The Great Panjandrum
The British knew that an invasion of northwestern Europe, particularly France, would be essential to win the war. Obviously, this was successful, with the amphibious assault that occurred on D-Day. However, one of the ideas considered by the British was a bit more unusual. The British were concerned with overcoming the Atlantic Wall that was built and reinforced by the Nazis. This wall was 10 feet high and 7 feet thick, built from concrete.
The Panjandrum consisted of two wheels, 10-feet in diameter. These two wheels were connected by an axle packed with two tons of explosives. It was expected that at least a ton of explosives would be needed to produce a tank-size hole in the Atlantic Wall. Rockets attached to the wheels would propel the Panjandrum at high speeds. In theory, the Panjandrum could be sent toward Nazi fortifications at high speed. It would, upon hitting the fortifications, explode.
There was a serious problem with the Panjandrum. Each wheel had nine rockets. During every test run at least one rocket failed to fire or misfired. This caused the Panjandrum to veer radically off course, or even to turn in a circle, returning toward it’s point of origin. Various attempts were made to correct this, including increasing the number of rockets, adding a third wheel, and adding steel cables.
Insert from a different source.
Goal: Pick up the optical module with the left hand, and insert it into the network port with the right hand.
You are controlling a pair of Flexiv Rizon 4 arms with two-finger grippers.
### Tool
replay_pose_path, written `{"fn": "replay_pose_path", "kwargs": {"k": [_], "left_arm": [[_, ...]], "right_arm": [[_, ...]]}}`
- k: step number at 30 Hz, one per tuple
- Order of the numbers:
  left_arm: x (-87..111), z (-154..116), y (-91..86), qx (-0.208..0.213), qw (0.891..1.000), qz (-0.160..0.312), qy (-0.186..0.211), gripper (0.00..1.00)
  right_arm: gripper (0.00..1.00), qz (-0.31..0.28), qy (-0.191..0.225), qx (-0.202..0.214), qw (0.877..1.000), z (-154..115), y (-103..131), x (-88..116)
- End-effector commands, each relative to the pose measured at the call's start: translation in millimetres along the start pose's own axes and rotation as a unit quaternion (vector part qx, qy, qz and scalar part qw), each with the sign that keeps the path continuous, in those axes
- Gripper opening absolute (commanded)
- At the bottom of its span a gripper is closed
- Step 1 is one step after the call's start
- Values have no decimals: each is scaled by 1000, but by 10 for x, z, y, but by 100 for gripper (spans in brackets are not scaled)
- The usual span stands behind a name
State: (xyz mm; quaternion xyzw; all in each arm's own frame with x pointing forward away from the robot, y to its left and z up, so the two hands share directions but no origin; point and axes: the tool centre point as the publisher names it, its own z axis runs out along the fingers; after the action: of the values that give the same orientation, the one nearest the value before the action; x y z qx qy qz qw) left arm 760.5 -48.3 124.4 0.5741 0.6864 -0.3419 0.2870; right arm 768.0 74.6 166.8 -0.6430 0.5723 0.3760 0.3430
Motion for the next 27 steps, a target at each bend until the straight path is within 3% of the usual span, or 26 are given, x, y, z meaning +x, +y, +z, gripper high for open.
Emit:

After accepting relatively poor steering, a final trial was scheduled for January 1944. In this final test, the Panjandrum turned full circle, nearly hitting the on-site film crew.
There is some question as to whether the Panjandrum was ever intended to be used; it may have been part of the ruse used to confuse the Germans regarding the planned invasion. There was no attempt made to hide testing of the device, and, in fact, many British citizens played at the seaside during early tests. The Panjandrum wasn’t the only strange, rolling, wheel-like device of the war; at the end of the war, the Soviets captured the German Kugelpanzer, a rolling armored vehicle of sorts.